As your equity increases, you can refinance your mortgage and receive cash for that equity. With a cash-out refinance, you replace your old mortgage with a new one in a larger amount than your previous loan. Then you receive the difference, or an amount determined by lender. A cash-out refinance is a new mortgage and not a second mortgage.
Equity in your home can increase in a couple of ways:
- You’ve paid down the principle of the loan and owe less than 80% of the loan principle.
- Your home has increased in value which changes the loan-to-value rate. This can happen because you’ve done home improvements or because the market has changed.

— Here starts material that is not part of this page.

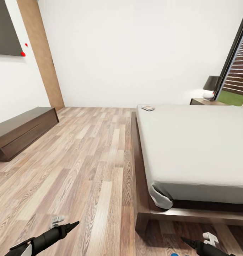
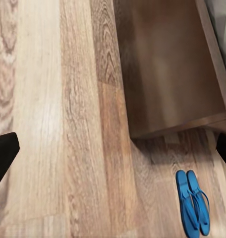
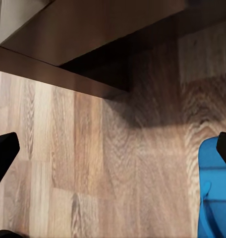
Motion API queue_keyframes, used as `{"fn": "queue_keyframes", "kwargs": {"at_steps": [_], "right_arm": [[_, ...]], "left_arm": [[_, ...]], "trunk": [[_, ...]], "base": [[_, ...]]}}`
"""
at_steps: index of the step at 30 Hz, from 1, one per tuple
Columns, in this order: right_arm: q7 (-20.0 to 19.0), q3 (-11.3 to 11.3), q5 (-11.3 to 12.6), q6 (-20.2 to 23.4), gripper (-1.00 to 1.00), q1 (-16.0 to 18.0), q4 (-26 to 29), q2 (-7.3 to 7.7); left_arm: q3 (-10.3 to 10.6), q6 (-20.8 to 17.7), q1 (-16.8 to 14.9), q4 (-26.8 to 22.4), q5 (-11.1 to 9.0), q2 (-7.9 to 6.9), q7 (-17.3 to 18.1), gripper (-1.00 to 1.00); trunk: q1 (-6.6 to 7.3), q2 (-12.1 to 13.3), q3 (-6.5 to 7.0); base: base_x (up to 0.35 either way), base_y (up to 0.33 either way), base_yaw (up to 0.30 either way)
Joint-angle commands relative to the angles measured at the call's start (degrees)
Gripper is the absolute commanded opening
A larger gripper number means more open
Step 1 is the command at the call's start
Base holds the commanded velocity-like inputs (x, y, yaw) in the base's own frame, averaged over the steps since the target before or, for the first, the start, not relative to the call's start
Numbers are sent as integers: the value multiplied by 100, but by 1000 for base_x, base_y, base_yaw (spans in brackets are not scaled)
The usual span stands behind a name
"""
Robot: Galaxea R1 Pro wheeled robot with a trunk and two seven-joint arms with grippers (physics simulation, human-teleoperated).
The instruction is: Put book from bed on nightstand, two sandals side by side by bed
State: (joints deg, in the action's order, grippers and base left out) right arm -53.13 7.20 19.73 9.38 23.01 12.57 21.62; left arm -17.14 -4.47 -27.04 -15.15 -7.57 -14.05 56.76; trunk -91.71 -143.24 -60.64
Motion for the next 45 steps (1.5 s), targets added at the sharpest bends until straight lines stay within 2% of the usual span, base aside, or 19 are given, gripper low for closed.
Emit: {"fn": "queue_keyframes", "kwargs": {"at_steps": [1,19,24,26,30,32,36,40,45], "right_arm": [[-21,25,22,58,100,2,0,0],[-14,19,22,58,100,2,0,-6],[15,16,22,56,100,2,-9,-15],[142,10,22,55,100,2,-13,-48],[875,-13,-17,55,100,2,-42,-412],[1086,-15,-69,55,100,2,-47,-524],[1255,-17,-160,55,100,2,-51,-611],[1309,-17,-187,55,100,2,-53,-639],[1312,-16,-189,62,100,2,-53,-642]], "left_arm": [[8,-46,-2,3,-43,-2,16,100],[9,-45,1,3,-43,38,-4,100],[9,-31,0,3,-35,94,-168,100],[9,20,0,3,-30,154,-312,100],[9,344,3,122,-26,344,-918,100],[9,473,5,202,-23,394,-1152,100],[14,692,6,372,-21,433,-1482,100],[10,904,6,598,-22,438,-1665,100],[13,926,6,626,-25,444,-1682,100]], "trunk": [[6,4,17],[401,726,341],[511,926,430],[555,1006,466],[642,1167,538],[686,1247,574],[774,1407,646],[840,1528,700],[840,1528,700]], "base": [[0,0,0],[0,0,0],[0,0,0],[0,0,0],[0,0,0],[0,0,0],[0,0,0],[0,0,0],[0,0,41]]}}
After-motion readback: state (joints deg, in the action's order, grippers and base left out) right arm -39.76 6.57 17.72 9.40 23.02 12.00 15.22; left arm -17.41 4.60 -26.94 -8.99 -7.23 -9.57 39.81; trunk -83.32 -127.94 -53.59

How does a cash-out refinance work?
Let’s say Joe and Sue took out a mortgage for $300,000 ten years ago. They now want to do $40,000 worth of home improvements. They also notice that the interest rates have gone down since they first took out their loan. Instead of taking out a line of credit, they decide to do a cash-out refinance.

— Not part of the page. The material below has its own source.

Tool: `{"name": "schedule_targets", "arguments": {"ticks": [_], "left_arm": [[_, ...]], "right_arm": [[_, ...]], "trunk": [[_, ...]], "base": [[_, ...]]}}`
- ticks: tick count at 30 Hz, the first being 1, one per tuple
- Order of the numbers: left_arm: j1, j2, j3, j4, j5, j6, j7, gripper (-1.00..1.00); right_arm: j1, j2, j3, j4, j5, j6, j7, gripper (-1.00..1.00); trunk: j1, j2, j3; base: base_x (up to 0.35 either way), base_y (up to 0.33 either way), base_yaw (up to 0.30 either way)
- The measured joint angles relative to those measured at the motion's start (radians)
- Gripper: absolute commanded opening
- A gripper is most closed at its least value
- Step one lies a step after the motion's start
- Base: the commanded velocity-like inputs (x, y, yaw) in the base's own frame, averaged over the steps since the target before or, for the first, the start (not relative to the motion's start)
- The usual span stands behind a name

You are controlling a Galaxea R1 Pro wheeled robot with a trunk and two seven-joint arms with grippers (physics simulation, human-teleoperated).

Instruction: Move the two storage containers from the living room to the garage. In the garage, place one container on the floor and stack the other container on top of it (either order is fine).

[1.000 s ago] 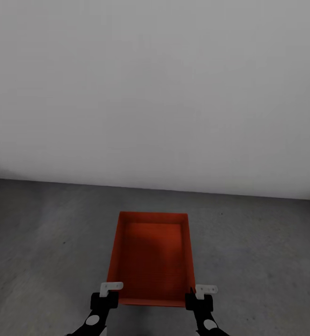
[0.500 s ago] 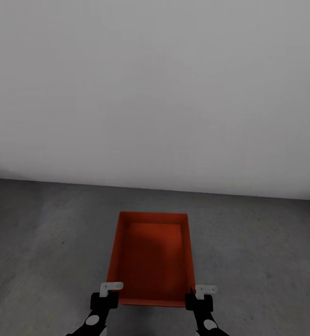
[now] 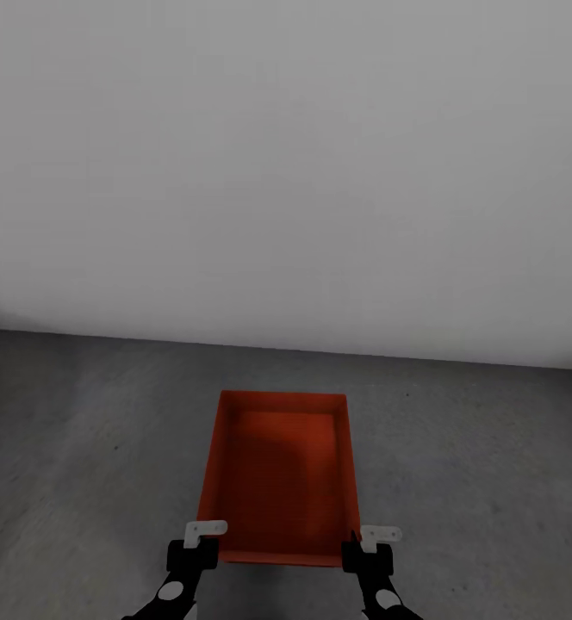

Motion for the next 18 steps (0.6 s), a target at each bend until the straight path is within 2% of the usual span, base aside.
{"name": "schedule_targets", "arguments": {"ticks": [18], "left_arm": [[0.000, 0.000, -0.001, 0.000, 0.002, 0.004, 0.001, -1.00]], "right_arm": [[0.000, 0.000, 0.000, -0.001, 0.000, 0.005, 0.000, -1.00]], "trunk": [[0.000, 0.000, 0.000]], "base": [[0.000, 0.000, 0.000]]}}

Since Joe and Sue purchased their home, they’ve paid $150,000 of their loan principle. They’ve built up 50% equity. The lender takes what they owe, $150,000, and adds the total cash they are taking out of their equity, $40,000. Their new refinanced mortgage principle will be $190,000. After they close, that cash is theirs to spend how they wish.
Important Questions about Cash-Out Refinance:
Do you meet the requirements?
- Credit score 620
- DTI (Debt-to-Income ratio) Limit: 50%
- Minimum 20% equity
- You can’t cash out 100% of your home’s value (VA loan is the exception)
Can you get what you need through the refinance?
Lenders won’t let you cash out more than 80% of your home’s value minus what you owe. They typically want you to leave 20% equity in your home. If you need more than that, then you may need other resources. In the example above, 80% of the value of Joe and Sue’s home is $240,000. Subtract the $150,000 they owed on the original loan and the total they could cash out is approximately $90,000. They have enough equity to do the improvements they planned.
How is a cash-out refinance different than a home equity loan or home equity line of credit (HELOC)?
With a cash-out refinance, you replace your existing mortgage with new mortgage at higher amount. You still only have one mortgage. A home equity loan or HELOC is an additional mortgage.
The best way to evaluate if a cash-out refinance is right for you is to look at your equity, the interest rates, closing costs, and any tax deductions that might come with the refinance.